If the EBO explanation is correct, what would we expect to see next? At the core of ‘maskirovka’ is deception, so recent news reports indicating more Trump ‘Kompromat’ tapes – aimed at diminishing the credibility of the first tape – are consistent with the EBO thesis. In deception terms, this is called A-Type Deception (A for ambiguity): where the hostile intelligence service provides so much information, that the situation becomes incredibly ambiguous, making analysis more difficult, especially in the arena of public opinion.

We are now well beyond the content of the Steele dossier.
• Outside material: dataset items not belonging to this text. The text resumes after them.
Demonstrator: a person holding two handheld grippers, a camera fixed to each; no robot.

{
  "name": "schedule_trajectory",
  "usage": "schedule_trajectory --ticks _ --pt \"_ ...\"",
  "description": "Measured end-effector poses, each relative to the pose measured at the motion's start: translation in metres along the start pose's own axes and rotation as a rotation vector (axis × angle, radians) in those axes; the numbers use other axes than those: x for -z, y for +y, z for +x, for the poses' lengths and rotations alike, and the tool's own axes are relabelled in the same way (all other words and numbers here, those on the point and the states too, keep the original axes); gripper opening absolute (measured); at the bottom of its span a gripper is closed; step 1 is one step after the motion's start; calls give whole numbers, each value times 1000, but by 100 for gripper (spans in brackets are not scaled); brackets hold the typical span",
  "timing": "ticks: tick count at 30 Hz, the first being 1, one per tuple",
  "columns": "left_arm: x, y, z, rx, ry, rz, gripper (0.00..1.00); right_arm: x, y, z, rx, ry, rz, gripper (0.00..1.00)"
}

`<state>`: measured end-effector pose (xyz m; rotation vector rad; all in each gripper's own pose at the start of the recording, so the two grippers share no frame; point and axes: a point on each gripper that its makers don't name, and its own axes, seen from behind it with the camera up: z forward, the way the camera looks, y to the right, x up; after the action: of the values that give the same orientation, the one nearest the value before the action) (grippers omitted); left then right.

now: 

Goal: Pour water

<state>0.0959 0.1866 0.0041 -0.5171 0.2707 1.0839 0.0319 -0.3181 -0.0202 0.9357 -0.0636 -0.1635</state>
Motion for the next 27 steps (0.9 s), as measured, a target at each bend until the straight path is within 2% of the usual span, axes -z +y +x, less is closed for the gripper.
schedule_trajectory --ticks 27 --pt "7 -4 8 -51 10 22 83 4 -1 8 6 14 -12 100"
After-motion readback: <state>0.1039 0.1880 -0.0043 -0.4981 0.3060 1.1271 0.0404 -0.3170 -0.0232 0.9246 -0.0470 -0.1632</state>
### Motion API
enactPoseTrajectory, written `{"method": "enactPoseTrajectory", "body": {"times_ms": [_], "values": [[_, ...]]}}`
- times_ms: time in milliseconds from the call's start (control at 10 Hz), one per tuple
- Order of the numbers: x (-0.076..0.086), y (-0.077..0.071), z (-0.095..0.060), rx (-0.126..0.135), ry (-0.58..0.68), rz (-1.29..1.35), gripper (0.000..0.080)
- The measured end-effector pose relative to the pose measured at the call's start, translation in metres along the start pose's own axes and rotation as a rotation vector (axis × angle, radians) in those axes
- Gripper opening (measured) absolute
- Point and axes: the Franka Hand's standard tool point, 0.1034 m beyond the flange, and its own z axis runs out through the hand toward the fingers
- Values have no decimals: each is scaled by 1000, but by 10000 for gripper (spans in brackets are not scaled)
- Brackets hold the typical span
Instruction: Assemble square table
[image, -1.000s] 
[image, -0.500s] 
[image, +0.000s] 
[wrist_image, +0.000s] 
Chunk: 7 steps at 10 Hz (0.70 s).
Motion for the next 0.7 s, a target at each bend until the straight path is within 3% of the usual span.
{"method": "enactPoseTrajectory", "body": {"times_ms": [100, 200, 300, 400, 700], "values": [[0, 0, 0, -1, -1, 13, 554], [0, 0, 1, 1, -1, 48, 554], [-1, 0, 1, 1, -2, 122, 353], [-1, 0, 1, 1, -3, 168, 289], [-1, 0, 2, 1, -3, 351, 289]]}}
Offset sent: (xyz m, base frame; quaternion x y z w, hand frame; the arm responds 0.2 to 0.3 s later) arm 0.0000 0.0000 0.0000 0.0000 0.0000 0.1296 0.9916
The Russians want the American public, its politicians and its allies to become lost in the “wilderness of mirrors.” Indeed, Trump has actively sought to undermine the work and assessments of the US Intelligence Community, contributing to the public’s uncertainty. Yet the US Intelligence Community was blunt in its 6 January 2017 Intelligence Community Assessment ‘Assessing Russian Activities and Intentions in Recent US Elections’ - jointly published by the Central Intelligence Agency (CIA), the Federal Bureau of Investigation (FBI), and the National Security Agency (NSA). The report’s key findings are germane to the EBO thesis:

  • ‘Russian efforts to influence the 2016 US presidential election represent the most recent expression of Moscow’s longstanding desire to undermine the US-led liberal democratic order, but these activities demonstrated a significant escalation in directness, level of activity, and scope of effort compared to previous operations.’
     
  • ‘We assess Russian President Vladimir Putin ordered an influence campaign in 2016 aimed at the US presidential election.’
     
  • 'Moscow’s influence campaign followed a Russian messaging strategy that blends covert intelligence operations - such as cyber activity - with overt efforts by Russian Government agencies, state-funded media, third-party intermediaries, and paid social media users or "trolls".'
     

A fundamental intelligence analysis technique to navigate the ‘wilderness of mirrors’ is to consider 'qui bono?' - who benefits? This approach elevates our analysis beyond the veracity of the Steele dossier, to a more strategic consideration of who would benefit from Trump being compromised.